Unser kultureller Mainstream durchläuft einen Zeitgeist, in dem unentwegt das Loblied auf die Institution der Familie gesungen wird. Gegenwärtig erscheint diese Keimzelle der Gesellschaft und des christlichen Abendlandes als ein Raum, in dem keine Gefahren drohen, keine Probleme lauern sondern deren Lösung wartet und in dem auf Loyalität und Fürsorge immer Verlass ist. Die unvermeidlichen Spannungen unter Angehörigen erscheinen schlimmstenfalls als harmloses Gerangel, und jedes Ungemach, das im wirklichen Leben auf die Nähe familiärer Strukturen angewiesen ist, wird geleugnet.
Dies geschieht sowohl in Genres, die (unwohlverstanden) dafür prädestiniert sind (romantische Komödien, Kinderfunk, Disney-Filme …) als auch dort, wo es mit einem Gewissen Aufwand hergeleitet werden muss („Star Wars“, Superheldenfilme, Thriller, Actionfilme …).
Die kreative Beschneidung durch diese einseitige Darstellung könnte auch glücklichen Familienmenschen auffallen.
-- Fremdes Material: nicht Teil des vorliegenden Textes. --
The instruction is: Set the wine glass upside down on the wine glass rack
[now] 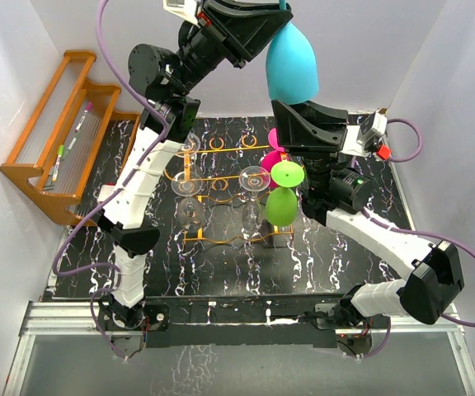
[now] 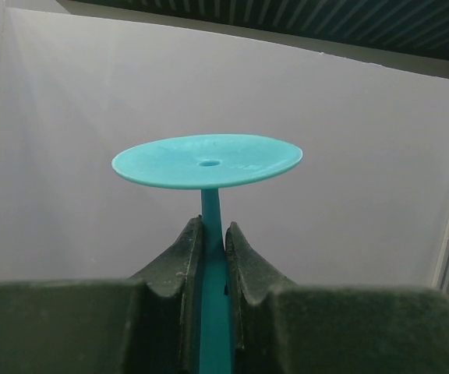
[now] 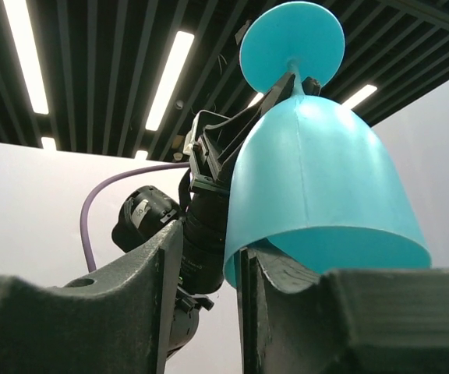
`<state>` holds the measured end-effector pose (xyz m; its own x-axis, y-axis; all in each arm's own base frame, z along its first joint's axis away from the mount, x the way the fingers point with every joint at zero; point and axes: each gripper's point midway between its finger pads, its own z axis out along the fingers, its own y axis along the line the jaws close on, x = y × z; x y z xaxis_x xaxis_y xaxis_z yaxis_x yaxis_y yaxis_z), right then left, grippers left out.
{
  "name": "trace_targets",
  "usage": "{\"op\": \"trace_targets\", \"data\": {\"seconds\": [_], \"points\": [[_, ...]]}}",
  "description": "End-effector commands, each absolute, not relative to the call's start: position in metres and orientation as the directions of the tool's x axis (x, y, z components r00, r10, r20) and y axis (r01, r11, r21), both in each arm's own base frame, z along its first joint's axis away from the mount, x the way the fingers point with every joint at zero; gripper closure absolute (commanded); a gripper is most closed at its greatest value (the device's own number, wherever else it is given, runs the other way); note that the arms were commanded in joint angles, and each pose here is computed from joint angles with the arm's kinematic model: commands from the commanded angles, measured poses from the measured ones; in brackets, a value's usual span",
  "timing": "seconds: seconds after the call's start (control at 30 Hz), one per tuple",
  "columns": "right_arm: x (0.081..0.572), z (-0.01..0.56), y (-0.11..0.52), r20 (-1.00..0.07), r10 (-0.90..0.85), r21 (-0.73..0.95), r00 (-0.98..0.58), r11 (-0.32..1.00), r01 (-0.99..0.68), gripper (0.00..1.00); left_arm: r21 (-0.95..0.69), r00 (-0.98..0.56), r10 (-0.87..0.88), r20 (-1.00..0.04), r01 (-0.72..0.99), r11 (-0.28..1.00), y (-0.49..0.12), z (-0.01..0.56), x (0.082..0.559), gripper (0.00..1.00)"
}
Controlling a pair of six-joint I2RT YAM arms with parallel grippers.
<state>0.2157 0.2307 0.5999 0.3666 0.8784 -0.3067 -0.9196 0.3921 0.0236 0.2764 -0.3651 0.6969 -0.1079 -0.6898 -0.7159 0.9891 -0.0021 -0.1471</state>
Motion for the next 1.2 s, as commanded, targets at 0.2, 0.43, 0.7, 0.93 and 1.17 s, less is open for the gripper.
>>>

Sie bremst das erzählerische Konfliktpotenzial aus, das für wirklich fesselnde Erzählungen unerlässlich ist (von einem freiwilligen Realitätsverzicht ganz zu schweigen). Eine Unmenge großer Literatur und großen Theaters beruht auf solchen Konflikten, außerdem eine Unmenge amüsanter Seifenopern aus den 80er Jahren.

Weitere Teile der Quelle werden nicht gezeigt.